AppEngine is forwarding requests to different machines. Maybe not randomly, as your app is only going to be on a small percentage. Random assignment of request to those three nodes, is random enough for the Servlet spec to be broken in respect of section 7.7.2 (thanks to John Hume for relevant detail from that spec). This is how they are scaling - they are doing the minimal analysis of each incoming request.

It is not that a session's requests have to be eternally directed to the same node. Google most likely manage instances like they are wet paint and could not bear a node remaining locked because it has an active user. If there is a gap between requests though, the affinity to a single node could be dropped. I'm hoping that its not too hard to do that last, and that Google change their minds on this issue (not that I have evidence that they have stance on this issue at all).

Here's a screen shot:

live screenshot

Here's one that is on a vanilla version of Jetty (running local host), and dev_appserver.sh would be the same:

local screenshot

The Work Around ?

  1. Be stateless; you're going to get a ton more scale. I'll come back another day with costs for implicitly serializing/de-serializing of session per request.
  2. Ensure that your web client (or non web client) is not issuing concurrent requests that might mutate the session stored objects. That's not as hard as you think.
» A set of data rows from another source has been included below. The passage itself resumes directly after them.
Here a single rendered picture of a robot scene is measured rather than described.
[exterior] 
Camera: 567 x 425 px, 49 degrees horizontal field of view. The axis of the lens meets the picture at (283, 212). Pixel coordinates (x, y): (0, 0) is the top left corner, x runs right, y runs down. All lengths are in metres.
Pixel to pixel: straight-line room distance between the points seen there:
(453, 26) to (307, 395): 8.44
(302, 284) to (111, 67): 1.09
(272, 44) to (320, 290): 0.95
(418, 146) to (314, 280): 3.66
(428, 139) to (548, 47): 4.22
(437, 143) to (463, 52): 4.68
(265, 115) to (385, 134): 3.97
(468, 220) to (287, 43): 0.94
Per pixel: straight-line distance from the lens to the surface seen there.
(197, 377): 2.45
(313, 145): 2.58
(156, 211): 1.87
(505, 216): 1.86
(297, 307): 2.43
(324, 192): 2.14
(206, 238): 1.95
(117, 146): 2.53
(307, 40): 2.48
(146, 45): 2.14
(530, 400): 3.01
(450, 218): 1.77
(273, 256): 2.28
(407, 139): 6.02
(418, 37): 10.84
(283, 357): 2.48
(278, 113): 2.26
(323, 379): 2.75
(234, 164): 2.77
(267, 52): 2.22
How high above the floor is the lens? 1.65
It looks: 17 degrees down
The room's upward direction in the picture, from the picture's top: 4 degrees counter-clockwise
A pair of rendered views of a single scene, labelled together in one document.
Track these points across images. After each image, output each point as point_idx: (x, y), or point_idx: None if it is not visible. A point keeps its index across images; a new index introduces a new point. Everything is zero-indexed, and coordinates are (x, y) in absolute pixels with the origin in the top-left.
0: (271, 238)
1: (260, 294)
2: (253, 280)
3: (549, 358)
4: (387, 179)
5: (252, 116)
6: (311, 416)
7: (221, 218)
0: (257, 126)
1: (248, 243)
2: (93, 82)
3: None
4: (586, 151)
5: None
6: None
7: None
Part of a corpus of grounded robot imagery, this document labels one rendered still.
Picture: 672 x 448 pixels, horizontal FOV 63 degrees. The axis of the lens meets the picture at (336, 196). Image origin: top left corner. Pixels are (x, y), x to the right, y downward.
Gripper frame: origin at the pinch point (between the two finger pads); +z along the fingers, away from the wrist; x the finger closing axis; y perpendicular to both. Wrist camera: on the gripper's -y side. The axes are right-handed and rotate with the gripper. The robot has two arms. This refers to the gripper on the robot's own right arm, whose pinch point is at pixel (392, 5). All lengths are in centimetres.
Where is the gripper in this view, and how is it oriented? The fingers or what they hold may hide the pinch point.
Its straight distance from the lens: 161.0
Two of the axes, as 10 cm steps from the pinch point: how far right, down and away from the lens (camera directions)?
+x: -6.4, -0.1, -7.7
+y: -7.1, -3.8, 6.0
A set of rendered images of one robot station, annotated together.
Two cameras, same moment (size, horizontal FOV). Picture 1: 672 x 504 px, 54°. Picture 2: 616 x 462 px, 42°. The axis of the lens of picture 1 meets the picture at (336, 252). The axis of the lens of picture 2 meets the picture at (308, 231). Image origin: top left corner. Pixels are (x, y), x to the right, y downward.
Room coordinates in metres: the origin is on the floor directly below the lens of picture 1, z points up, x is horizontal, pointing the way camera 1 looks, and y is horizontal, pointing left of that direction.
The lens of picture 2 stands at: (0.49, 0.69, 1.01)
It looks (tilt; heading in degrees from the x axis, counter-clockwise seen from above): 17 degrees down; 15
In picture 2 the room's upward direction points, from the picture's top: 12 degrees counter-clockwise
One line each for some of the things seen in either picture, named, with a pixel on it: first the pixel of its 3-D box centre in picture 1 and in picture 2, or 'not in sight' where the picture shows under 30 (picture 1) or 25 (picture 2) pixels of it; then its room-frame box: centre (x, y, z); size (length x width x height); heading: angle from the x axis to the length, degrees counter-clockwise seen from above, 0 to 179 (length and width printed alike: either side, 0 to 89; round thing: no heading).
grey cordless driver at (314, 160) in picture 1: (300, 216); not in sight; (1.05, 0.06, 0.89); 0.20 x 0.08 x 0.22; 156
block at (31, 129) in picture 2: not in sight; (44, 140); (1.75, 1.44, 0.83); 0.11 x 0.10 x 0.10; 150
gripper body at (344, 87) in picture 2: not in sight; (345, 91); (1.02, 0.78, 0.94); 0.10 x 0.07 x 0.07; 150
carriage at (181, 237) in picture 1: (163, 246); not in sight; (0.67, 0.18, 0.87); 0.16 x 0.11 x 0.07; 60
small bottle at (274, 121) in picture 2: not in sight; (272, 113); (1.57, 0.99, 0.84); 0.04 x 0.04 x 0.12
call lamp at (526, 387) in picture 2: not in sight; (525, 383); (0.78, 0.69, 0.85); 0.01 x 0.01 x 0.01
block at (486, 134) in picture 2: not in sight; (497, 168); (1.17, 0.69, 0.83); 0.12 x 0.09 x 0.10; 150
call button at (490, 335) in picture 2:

Another consequence of a cluster.

Your servlets/filters/listeners are going to get initialized more than once. If you have a thirty second impediment to first request being satisfied, and AppEngine chooses to relocate or cluster your app often, then you are going to see that ultimately cost you money. Nothing from the servlet context attribute map is shared between nodes. Thus without using caching or BigTable there is nothing you can do to streamline the startup costs.

Meanwhile...

  • Google have put up my short developer interview video. It is not that I'm special, it is just that I was more local to Mountain View than colleagues John Hume, Ola Bini, Sriram Narayan, and Philip Calçado. All four of them had used more fancy technologies for launch, but were too far away to get an interview with Fred Sauer, though I might suggest that PicoContainer Web Remoting's leveraging of method parameter names is a cool technology.
  • AppEngine Java has a developers mail list now. Wow, there are many hundreds of messages a day. There is a wide range of experience with web app development demonstrated in the list, and I can't help but feel sorry for Google and the level of the interest while they are still in beta. I put the emails on a kitchen scale, and weighed them, and estimate that we could well have half a million deployments within eighteen months, if Google unblock the limited-beta aspect. Lots will be "Hello World" for sure, but Java developer and their dog is going to want to push something up if they can.
  • We have already worked out that Apps can hold onto instances between requests (a normal web-app feature), but there is a realization that Google are not currently pricing the memory usage. It would need a more advanced JVM than is available I think. You could not just periodically serialize an app to see how big it was, as folks could use 'transient' to make an app look smaller in terms of memory footprint than it was.
  • I guess Sun is scurrying towards their cloud rollout. I bet it looks more like Google's one than those of RackSpace or Amazon. I don't know if there are ThoughtWorks staff helping out, but would not be surprised if there were. I guess its appropriate that there would be some walls up inside TW. Sun's will have their own special sauce too I'm guessing. I'm guessing too that they will go for partnership to backfill the services that Google have already. Services like payments, for which Google have Checkout, and Sun might partner Paypal or more than one provider.

Deploy it yourself

Here is the WAR file containing source and the zipped Maven project for the same (12K and 8.5K respectively).

I would love to get some observations back from other app-servers and servlet containers, the WAR file should be deployable to any servlet container. Be aware though that I have not tried the app in Internet Explorer.